We often hear about innovative energy storage technologies that are inspired by some sort of fruit or a vegetable, like the pomegranate battery, for example. Typically, scientists find a specific property of the bio-product, and implement it somehow into an element inside the energy storage device, which behaves in a similar way to the natural thing.
However, it is not that often that the we hear of a bio-component to be integrated into the battery. Therefore, there is no wonder that when there is a technology made of the real thing, it circulates the news pretty fast.
One such development comes from a team of scientists at University of California, Riverside. In their quest to find a solution to the deteriorating anodes of lithium-ion batteries, the guys stumbled across something quite remarkable- the Portobello mushrooms.

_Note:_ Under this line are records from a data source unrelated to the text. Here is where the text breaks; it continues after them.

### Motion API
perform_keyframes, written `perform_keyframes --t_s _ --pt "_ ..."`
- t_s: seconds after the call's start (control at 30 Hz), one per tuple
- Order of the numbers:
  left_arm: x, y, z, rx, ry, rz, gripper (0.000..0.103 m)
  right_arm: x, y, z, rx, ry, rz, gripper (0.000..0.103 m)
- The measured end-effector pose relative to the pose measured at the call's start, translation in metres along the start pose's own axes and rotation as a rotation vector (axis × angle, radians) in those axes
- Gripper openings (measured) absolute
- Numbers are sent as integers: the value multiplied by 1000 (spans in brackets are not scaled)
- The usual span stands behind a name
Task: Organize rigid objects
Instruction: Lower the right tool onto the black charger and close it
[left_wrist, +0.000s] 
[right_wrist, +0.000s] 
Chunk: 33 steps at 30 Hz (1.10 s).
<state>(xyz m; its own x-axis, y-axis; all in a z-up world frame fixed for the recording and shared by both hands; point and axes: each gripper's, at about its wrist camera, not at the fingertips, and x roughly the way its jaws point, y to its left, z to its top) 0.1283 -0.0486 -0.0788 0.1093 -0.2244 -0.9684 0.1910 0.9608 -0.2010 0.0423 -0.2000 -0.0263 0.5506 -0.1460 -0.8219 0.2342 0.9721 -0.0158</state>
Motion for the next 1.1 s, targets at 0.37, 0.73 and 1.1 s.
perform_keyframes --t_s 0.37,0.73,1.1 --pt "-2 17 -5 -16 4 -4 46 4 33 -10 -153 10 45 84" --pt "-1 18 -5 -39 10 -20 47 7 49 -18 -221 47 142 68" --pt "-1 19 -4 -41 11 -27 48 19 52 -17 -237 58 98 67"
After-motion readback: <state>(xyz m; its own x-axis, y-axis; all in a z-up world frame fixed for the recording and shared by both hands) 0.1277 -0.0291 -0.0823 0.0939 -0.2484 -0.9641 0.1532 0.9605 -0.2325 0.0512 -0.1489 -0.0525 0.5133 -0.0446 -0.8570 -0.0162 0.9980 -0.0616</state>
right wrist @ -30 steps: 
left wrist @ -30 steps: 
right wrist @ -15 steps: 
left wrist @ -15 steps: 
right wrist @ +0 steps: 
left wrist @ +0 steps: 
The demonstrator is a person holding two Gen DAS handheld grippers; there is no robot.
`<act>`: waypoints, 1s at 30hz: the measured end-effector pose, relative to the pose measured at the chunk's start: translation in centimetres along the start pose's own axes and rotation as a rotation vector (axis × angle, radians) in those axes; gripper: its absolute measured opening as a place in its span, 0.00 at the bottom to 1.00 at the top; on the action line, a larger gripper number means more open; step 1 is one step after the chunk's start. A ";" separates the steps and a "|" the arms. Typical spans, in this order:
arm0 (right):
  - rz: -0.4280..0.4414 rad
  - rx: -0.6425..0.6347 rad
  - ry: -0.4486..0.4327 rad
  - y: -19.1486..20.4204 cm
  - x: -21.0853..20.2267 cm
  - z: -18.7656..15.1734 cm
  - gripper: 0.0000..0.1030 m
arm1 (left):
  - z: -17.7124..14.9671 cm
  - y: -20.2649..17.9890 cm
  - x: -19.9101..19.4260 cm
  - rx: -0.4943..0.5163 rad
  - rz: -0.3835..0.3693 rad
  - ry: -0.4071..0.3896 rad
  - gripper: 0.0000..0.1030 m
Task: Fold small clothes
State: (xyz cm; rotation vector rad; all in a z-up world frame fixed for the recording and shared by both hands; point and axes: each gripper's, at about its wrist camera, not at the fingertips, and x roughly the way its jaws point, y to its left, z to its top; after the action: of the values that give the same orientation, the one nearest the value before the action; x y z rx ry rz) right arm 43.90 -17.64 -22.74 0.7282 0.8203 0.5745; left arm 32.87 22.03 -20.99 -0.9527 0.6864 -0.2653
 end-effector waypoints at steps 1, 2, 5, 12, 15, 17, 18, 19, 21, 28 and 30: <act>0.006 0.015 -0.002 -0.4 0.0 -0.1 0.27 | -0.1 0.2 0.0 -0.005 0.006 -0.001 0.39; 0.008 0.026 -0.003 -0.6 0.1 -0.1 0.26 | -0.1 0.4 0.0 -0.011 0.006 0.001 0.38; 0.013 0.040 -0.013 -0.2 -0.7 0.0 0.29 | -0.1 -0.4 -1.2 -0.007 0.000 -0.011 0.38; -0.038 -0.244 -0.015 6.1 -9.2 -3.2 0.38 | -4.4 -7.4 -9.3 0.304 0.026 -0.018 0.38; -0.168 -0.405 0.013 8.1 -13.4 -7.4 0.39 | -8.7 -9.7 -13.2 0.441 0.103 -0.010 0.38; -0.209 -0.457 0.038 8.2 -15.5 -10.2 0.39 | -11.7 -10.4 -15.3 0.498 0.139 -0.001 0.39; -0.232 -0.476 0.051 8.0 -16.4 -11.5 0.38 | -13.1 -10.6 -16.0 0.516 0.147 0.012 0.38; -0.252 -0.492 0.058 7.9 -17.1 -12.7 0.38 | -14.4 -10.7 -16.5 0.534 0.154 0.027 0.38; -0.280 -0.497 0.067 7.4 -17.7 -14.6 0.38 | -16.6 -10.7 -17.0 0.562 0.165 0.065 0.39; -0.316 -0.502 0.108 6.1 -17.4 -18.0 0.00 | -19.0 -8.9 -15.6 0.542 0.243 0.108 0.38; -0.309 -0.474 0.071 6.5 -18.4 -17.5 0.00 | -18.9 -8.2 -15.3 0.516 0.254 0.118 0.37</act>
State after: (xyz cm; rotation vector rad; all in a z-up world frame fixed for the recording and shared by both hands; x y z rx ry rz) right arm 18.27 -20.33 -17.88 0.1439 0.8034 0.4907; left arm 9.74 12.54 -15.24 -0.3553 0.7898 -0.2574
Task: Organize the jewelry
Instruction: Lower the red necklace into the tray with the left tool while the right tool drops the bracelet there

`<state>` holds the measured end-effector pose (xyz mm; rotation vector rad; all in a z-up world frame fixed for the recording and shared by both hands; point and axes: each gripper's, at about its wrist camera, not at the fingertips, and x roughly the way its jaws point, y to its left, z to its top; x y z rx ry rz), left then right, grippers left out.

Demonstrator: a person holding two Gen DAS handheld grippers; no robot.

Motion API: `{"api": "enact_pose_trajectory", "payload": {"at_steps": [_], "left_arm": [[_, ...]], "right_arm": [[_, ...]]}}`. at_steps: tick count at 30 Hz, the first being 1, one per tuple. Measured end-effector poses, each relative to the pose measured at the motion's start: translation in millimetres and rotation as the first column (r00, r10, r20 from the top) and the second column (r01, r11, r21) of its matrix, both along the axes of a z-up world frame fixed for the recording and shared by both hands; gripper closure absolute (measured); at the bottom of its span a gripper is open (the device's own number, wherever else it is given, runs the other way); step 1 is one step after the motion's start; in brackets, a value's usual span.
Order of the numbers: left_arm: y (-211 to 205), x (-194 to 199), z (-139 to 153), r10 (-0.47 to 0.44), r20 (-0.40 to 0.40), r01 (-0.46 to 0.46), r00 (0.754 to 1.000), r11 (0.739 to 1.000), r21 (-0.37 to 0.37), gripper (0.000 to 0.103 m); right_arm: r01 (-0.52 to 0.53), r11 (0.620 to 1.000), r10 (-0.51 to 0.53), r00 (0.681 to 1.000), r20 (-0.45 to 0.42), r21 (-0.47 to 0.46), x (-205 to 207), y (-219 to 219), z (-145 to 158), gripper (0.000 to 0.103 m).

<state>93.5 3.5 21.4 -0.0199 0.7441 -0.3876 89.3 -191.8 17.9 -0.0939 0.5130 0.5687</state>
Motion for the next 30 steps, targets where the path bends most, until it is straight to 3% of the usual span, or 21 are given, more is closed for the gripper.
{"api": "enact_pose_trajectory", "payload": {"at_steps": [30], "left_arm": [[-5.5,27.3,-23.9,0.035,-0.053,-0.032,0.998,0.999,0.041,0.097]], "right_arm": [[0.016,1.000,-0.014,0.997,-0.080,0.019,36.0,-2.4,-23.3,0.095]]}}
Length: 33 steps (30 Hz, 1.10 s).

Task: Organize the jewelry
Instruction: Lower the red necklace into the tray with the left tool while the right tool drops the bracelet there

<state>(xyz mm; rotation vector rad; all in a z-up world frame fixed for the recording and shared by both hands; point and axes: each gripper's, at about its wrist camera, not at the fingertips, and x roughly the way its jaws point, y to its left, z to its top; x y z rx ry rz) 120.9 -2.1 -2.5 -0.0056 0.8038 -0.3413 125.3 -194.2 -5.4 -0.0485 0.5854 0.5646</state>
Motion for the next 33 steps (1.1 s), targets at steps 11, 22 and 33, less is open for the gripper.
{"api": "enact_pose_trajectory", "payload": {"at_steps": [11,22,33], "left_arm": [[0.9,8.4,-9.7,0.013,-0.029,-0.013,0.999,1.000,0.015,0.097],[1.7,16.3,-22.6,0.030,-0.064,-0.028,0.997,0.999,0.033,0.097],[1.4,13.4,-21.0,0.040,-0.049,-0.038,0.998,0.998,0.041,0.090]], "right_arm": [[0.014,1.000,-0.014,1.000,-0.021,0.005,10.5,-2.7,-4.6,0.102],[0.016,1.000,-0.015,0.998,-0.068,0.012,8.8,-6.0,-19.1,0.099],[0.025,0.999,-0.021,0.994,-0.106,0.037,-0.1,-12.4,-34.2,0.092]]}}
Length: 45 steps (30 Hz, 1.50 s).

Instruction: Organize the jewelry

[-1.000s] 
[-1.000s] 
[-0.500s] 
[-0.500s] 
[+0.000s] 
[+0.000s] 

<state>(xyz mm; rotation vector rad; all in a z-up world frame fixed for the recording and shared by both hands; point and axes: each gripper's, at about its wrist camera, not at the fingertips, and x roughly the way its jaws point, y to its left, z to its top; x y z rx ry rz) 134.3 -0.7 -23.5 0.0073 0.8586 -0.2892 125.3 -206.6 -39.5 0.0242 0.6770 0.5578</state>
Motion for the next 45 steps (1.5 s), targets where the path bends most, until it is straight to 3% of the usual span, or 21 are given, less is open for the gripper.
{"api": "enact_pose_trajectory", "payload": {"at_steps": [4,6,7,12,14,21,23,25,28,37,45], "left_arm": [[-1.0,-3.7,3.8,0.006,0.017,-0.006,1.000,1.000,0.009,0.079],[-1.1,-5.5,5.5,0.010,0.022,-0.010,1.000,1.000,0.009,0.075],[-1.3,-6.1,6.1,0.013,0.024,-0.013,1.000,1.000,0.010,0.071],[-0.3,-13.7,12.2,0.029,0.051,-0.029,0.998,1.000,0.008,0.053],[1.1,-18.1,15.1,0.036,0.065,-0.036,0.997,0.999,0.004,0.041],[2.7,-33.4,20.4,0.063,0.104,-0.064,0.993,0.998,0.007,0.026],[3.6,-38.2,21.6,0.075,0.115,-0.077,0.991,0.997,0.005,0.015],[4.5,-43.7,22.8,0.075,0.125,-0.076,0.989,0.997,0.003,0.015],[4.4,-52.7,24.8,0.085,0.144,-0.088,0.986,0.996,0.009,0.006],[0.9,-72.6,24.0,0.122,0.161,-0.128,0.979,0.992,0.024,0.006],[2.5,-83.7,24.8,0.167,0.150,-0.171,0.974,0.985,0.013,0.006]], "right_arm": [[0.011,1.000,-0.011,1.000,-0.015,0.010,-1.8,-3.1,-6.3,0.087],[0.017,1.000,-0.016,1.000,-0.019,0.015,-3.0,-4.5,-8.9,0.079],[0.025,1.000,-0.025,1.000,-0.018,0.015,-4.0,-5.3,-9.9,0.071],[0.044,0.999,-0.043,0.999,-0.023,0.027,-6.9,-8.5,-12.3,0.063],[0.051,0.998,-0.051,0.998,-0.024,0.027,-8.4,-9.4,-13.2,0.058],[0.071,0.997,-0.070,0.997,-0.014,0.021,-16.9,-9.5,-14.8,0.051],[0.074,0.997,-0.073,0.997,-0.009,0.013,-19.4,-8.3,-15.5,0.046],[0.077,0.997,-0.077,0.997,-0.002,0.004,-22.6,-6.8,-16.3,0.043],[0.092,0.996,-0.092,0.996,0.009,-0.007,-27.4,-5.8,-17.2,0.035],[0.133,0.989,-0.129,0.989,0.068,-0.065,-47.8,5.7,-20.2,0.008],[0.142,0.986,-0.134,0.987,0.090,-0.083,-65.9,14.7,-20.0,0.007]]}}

The team discovered that this particular type of mushrooms can replace graphite in anodes perfectly. The mushrooms have a very specific porous structure, which, unlike graphite, allows much easier transfer and storage of energy. In addition, because of the high potassium salt concentration, the battery was found to be much more durable and much less prone to deterioration. In fact, its performance improved over time, because of an activation of blind pores within the carbon architecture.
The new Portobello battery is much cheaper to produce, much more resistant to damage and very environmentally friendly. Considering the huge demand for batteries these days, created by the numerous technologies of all sizes, graphite is soon to became a highly unsustainable component. The new battery therefore marks the first steps towards developing a much greener and much better replacement technology.
More details about the technology and its parameters can be found in the study published in the journal Scientific Reports, with lead author Brennan Campbell, a material science grad student.